■ PROBLEM TO SOLVE ■
What is needed is a word-for-word copy of the listing below, without pictures.

■ SOURCE MATERIAL ■

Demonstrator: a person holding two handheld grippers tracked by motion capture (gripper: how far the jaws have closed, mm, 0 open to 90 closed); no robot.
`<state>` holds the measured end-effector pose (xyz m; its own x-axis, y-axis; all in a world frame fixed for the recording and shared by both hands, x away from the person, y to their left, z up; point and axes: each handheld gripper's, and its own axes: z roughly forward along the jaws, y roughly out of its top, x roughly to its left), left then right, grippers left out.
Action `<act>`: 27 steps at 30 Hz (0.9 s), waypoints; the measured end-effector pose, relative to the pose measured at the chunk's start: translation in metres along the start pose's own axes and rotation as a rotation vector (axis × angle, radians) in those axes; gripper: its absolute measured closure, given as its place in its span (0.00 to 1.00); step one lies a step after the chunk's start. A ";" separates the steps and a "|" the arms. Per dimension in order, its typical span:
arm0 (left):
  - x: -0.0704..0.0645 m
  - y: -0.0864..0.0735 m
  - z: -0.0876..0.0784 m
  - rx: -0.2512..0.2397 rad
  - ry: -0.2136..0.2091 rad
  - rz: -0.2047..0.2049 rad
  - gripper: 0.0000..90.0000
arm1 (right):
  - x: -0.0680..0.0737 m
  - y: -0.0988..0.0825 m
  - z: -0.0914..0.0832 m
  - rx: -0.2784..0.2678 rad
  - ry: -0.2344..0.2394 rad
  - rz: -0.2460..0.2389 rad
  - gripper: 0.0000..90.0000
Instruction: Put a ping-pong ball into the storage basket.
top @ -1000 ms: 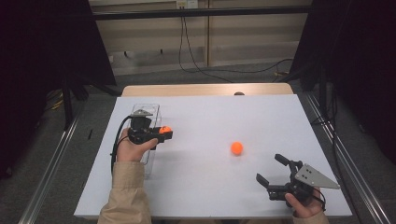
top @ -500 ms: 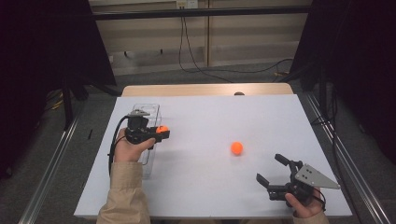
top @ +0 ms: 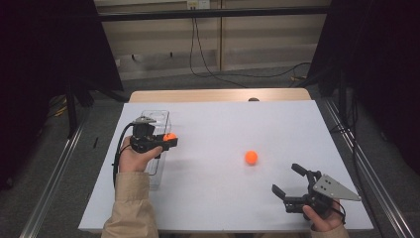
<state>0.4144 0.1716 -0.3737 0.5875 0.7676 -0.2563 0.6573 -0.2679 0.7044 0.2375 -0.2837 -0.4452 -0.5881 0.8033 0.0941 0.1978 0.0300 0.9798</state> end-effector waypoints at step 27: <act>0.009 -0.002 -0.009 -0.015 0.036 -0.016 0.57 | 0.000 0.000 0.000 -0.001 0.002 -0.001 0.02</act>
<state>0.4141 0.1843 -0.3718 0.5592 0.7925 -0.2434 0.6591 -0.2469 0.7104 0.2374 -0.2839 -0.4450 -0.5896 0.8023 0.0933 0.1961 0.0301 0.9801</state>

■ WRITTEN SOLUTION ■
Demonstrator: a person holding two handheld grippers tracked by motion capture (gripper: how far the jaws have closed, mm, 0 open to 90 closed); no robot.
`<state>` holds the measured end-effector pose (xyz m; its own x-axis, y-axis; all in a world frame fixed for the recording and shared by both hands, x away from the person, y to their left, z up; point and axes: each handheld gripper's, and its own axes: z roughly forward along the jaws, y roughly out of its top, x roughly to its left), left then right, grippers left out.
Action `<act>`: 27 steps at 30 Hz (0.9 s), waypoints; the measured end-effector pose, relative to the pose measured at the chunk's start: translation in metres along the start pose's own axes and rotation as a rotation vector (axis × angle, radians) in those axes; gripper: its absolute measured closure, given as its place in its span (0.00 to 1.00); step one lies a step after the chunk's start. A ";" separates the steps and a "|" the arms. Per dimension in order, its typical span:
arm0 (left):
  - x: -0.0704..0.0645 m
  - y: -0.0864..0.0735 m
  - z: -0.0876..0.0784 m
  - rx: -0.2512..0.2397 rad
  - ry: -0.2136..0.2091 rad
  - rz: -0.2047..0.2049 rad
  - gripper: 0.0000..90.0000
arm1 (right):
  - x: -0.0680..0.0737 m
  - y: -0.0988..0.0825 m
  - z: -0.0914..0.0832 m
  - rx: -0.2784..0.2678 rad
  - ry: -0.2344..0.2394 rad
  - rz: -0.2460..0.2389 rad
  - gripper: 0.0000..90.0000
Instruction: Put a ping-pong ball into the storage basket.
top @ -1000 ms: 
top @ -500 ms: 
top @ +0 ms: 
<state>0.4144 0.1716 -0.3737 0.5875 0.7676 -0.2563 0.6573 -0.2679 0.7044 0.2375 -0.2837 -0.4452 -0.5881 0.8033 0.0941 0.1978 0.0300 0.9798</state> end-effector waypoints at step 27: <act>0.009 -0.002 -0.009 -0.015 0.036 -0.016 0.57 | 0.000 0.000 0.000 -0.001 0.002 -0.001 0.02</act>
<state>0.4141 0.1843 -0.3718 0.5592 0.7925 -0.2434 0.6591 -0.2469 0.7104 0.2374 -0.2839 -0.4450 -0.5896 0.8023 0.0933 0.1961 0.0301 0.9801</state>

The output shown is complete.